### WHAT IS REQUIRED
Your task is to return, word for word, only the lines from the line with "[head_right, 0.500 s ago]" through the close of the data. Exclude all pictures.

········

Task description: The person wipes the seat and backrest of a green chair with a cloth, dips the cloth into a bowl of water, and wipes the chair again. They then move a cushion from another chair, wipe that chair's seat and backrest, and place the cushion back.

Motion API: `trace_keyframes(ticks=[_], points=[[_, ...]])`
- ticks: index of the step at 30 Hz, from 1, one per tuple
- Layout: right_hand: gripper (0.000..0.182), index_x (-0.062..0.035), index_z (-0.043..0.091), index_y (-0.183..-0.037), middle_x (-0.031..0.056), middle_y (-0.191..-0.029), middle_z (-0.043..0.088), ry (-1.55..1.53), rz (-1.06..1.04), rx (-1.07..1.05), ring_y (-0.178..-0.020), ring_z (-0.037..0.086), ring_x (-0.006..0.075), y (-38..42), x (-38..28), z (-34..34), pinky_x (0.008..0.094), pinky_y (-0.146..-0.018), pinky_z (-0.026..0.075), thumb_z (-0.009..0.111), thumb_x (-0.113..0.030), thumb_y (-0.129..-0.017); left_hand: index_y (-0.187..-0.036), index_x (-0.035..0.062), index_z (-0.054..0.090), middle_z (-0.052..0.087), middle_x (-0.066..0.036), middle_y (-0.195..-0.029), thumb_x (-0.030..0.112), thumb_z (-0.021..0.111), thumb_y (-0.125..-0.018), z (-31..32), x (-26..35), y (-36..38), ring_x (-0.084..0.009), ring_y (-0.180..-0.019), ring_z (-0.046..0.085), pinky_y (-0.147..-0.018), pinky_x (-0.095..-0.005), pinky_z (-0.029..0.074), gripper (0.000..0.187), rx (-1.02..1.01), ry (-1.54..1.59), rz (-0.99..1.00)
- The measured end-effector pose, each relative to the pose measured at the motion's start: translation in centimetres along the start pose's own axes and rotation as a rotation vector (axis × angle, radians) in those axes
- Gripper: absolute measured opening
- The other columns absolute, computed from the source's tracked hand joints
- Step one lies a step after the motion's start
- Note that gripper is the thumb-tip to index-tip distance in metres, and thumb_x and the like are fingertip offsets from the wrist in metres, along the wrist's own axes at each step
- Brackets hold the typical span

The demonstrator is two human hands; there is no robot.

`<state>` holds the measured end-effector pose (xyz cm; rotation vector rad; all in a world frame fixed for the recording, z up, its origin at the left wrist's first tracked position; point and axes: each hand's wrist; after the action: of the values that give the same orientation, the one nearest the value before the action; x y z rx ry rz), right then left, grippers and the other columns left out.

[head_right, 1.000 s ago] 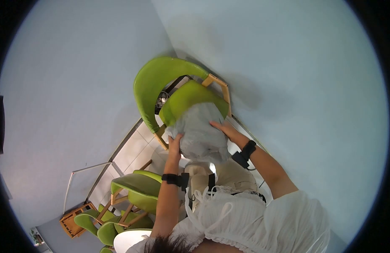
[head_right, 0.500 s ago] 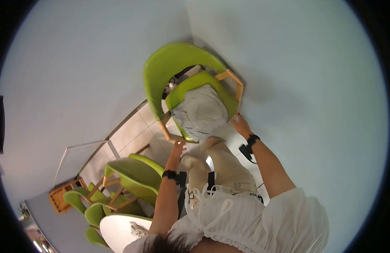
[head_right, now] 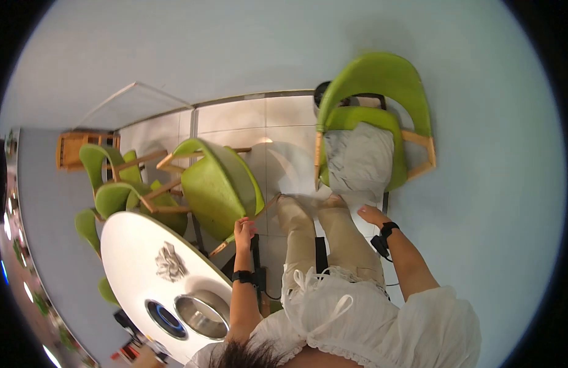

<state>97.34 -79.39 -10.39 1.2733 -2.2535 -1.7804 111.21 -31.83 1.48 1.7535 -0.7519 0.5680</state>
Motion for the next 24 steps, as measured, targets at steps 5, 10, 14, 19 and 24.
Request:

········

### COMPLETED EXERCISE
[head_right, 0.500 s ago] 
[head_right, now] 

<state>97.34 -79.39 -10.39 1.2733 -2.2535 -1.7804 111.21 -31.83 1.48 1.7535 -0.7519 0.5680</state>
Motion for the next 24 steps, as measured, targets at steps 5, 10, 14, 19 and 24.
Request:

That is the complete answer to the exercise.